Macroscopically, the 5 cm ulcerated tumor was located in the antral and pyloric transition region with an irregular border. Microscopically, it was composed of moderate to severe cytological atypical carcinoma cells, arranged in micropapillary structures. In superficial areas of ulcerated mass, transition from classical adenocarcinoma to IMPC areas were seen abruptly (Figure 1). However over 90% of the tumor was composed of micropapillary structures (Figure 2) except for several foci of poorly differentiated adenocarcinoma. Neoplastic cells invaded the muscularis propria and subserosal adipose tissue and also foci of lymphatic invasion were observed. Two of two lymph nodes along the greater curvature, and six of nine lymph nodes along the lesser curvature revealed metastases composed of a mixture of micropapillary and conventional adenocarcinoma morphologically contrary to primary tumor (Figure 3).
Neoplastic cells of micropapillary and conventional adenocarcinoma components were diffusely positive for pancytokeratin, cytokeratin 7 (CK7) and EMA. On the contrary of the positivity of EMA that was predominantly observed in luminal surface and cytoplasm of glandular structures in ordinary adenocarcinoma areas; outside membranous and peripheral cytoplasmic positivity were seen in micropapillary areas (Figure 4). This kind of staining pattern is called “inside-out polarity” and is considered highly characteristic for micropapillary carcinoma. The possibility of fixation artefact versus vessel invasion was verified by CD34 and factor VIII related antigen negativity. Results of other immunohistochemical antibodies were given in Table I. Approximately 35% of the neoplastic cells were positive for Ki-67 antigen.
The main differential diagnosis of primary IMPC of the stomach is conventional gastric carcinomas showing extensive lymphatic invasion or metastatic invasive micropapillary carcinomas[8]. In our case, lymphovascular invasions have been ruled out with CD34 negativity in lining cells in inner surface of spaces. We used three criteria to distinguish the primary IMPC from a metastatic carcinoma. Firstly, the presence of foci of ordinary adenocarcinoma originated from the gastric mucosa and the transition between classical adenocarcinoma and IMPC areas. Secondly, absence of any radiologically detected solitary or multiple masses compatible with possible primary focus. And finally, immunohistochemical staining profile of neoplastic cells which demonstrated CK7 positivity, CK20, estrogen, progesteron, GCDFP-15 and cerbB-2 negativity pointing out the stomach as the most possible primary site. Clinicopathological stage of stomach IMPC is usually reported to be higher, that most of the patients have invasion in gastric subserosal tissue in addition to muscularis propria invasion and lymph node metastasis similar to our case[7-10]. But, on the contrary, Roh et al. suggested that the prognosis of the patients with IMPC of the stomach were not different than the patients with ordinary adenocarcinoma of the stomach[11]. Our patient was under follow-up without any therapy due to major cardiovascular problems. Although a minimum increase of the CEA level (CEA:39.26 mg/dl. to 43.19 mg/ dl.) was observed in blood during follow-up, the patient remained alive without further metastasis for eight months, after the operation. But it is very early to judge about the survival of the case for the limited follow up period.
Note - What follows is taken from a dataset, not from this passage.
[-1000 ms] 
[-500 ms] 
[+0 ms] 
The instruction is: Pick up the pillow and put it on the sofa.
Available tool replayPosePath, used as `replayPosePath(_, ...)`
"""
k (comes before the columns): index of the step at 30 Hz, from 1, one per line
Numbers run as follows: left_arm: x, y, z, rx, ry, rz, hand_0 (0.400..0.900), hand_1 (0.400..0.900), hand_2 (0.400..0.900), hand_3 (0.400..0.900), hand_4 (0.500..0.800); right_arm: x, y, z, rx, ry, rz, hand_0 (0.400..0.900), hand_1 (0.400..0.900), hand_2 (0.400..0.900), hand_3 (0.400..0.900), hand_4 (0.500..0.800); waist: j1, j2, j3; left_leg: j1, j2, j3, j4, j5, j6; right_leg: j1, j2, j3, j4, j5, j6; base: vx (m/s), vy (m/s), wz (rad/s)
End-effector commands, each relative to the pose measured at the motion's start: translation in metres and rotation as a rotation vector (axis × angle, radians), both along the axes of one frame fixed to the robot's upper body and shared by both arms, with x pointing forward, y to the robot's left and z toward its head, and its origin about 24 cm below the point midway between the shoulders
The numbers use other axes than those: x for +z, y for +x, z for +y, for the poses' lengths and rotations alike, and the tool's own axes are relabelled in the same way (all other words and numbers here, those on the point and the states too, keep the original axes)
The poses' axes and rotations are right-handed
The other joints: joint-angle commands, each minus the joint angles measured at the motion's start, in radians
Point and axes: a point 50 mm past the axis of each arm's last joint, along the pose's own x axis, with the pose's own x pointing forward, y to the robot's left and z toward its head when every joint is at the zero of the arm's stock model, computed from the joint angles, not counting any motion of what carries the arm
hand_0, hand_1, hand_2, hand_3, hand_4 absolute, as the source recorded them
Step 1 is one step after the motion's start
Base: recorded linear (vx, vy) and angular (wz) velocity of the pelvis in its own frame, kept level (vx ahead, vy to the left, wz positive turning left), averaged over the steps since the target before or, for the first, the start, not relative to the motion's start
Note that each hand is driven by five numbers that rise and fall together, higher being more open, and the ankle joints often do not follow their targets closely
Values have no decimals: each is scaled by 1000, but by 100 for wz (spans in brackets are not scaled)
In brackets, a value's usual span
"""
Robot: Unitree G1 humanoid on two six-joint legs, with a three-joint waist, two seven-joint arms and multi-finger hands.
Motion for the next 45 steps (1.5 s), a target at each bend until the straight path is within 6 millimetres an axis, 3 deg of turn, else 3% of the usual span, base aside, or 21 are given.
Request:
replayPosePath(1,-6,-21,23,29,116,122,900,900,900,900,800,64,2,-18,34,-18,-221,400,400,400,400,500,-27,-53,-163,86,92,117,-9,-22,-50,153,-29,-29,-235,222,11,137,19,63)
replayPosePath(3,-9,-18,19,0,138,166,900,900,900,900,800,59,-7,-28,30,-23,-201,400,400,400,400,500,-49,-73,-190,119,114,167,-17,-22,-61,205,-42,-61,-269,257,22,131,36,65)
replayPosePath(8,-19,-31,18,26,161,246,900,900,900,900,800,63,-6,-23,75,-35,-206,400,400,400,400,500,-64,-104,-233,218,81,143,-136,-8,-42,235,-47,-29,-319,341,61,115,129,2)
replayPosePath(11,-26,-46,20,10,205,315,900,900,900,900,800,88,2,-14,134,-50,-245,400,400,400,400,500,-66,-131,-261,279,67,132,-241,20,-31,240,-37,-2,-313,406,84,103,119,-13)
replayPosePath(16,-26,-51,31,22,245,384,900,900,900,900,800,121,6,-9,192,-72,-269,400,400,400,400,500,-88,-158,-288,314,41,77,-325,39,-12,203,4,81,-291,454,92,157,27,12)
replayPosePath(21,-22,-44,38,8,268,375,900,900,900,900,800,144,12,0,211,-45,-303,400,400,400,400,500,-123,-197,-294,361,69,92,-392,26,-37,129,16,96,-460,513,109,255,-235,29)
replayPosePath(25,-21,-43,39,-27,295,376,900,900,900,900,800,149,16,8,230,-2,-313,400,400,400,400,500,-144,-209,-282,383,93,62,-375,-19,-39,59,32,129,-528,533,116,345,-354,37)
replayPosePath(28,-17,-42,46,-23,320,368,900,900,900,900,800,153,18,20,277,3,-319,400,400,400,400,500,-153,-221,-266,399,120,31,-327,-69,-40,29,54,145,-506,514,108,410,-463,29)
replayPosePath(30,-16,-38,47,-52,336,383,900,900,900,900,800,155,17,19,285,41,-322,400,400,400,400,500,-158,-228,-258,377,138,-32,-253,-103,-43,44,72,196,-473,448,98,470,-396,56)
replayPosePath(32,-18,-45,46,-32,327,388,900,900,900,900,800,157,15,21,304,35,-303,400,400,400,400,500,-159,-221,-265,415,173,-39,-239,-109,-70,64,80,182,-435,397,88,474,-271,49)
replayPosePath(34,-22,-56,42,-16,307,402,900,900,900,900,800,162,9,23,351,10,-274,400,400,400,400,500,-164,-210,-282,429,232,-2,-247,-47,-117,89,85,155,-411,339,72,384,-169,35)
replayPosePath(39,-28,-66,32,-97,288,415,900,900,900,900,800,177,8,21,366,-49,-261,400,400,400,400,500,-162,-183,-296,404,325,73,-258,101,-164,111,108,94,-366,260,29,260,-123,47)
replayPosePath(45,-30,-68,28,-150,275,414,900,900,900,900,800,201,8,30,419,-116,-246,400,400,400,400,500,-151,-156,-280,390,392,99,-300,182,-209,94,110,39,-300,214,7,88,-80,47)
The E-cadherin gene has been described as an invasionsuppressor gene[12] and the loss of E-cadherin expression is considered to be associated with tumor invasion in gastric adenocarcinomas. E-cadherin loss has also been reported in primary gastric IMPC and one of the reported case also had a 23.5 % Ki-67 expression rate as a predictive marker of poor prognosis[12,13]. In our case, loss of E-cadherin expression was observed in both IMPC and poorly differentiated component of the tumor similar to reported by Shimoda et al[8]. Ki-67 index was 35% in neoplastic cells and was similar again to results published in literature. Agressive nature and high morbidity and mortality ratio of the entity in stomach were also described in a recently published paper by Ushiku et. al[14]. However larger series with IMPC component is necessary to determine the actual importance of the ratio of IMPC component and its impact on the prognosis of gastric cancer.
In conclusion, the diagnosis of IMPC should be kept in mind and needs to be carefully analyzed to understand its etiopathogenesis and effect on clinical behaviour.